Task to carry out:
Whichever lines include the word "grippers", copy them as they appear in the data.

★ ★ ★

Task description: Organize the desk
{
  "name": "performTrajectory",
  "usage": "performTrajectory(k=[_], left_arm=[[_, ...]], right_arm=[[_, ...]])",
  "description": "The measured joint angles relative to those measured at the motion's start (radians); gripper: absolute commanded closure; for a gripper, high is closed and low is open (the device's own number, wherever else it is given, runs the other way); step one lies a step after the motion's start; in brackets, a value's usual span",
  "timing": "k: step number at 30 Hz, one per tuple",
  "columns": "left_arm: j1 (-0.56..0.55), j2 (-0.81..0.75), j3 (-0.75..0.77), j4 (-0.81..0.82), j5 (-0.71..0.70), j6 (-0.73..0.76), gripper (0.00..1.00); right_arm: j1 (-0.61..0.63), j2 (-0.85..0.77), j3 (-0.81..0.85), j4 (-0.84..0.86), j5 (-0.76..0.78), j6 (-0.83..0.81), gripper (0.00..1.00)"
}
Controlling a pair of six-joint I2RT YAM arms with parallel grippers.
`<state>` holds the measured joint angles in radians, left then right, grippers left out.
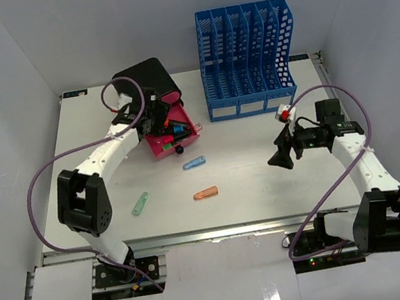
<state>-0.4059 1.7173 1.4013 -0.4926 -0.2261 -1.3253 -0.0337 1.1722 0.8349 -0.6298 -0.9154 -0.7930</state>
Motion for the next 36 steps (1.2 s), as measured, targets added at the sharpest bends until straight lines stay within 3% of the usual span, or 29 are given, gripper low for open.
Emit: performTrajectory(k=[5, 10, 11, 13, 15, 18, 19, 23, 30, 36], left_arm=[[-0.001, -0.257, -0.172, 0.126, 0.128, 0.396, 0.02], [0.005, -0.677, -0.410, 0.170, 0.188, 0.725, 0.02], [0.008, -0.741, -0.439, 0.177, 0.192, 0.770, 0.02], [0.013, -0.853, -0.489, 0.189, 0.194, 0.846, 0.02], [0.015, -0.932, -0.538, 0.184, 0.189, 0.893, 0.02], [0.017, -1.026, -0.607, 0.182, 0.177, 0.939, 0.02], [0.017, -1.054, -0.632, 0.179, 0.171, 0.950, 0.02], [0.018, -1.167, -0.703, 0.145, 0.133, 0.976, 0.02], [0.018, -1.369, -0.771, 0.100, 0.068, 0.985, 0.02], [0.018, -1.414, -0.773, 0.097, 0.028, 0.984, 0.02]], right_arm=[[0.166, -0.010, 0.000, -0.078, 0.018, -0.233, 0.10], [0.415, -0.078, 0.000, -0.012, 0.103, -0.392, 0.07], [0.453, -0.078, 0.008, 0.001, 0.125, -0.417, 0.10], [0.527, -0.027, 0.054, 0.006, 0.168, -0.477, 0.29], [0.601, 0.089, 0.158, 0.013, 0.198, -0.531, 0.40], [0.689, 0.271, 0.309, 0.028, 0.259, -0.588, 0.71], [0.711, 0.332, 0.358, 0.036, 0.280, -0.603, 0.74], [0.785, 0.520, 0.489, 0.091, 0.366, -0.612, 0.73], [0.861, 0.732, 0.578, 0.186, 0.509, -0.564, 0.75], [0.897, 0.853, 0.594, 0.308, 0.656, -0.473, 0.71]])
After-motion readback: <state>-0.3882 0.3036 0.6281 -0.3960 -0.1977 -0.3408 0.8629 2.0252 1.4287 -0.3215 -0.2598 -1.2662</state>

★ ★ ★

Response below:
Controlling a pair of six-joint I2RT YAM arms with parallel grippers.
`<state>` holds the measured joint angles in radians, left then right, grippers left out.

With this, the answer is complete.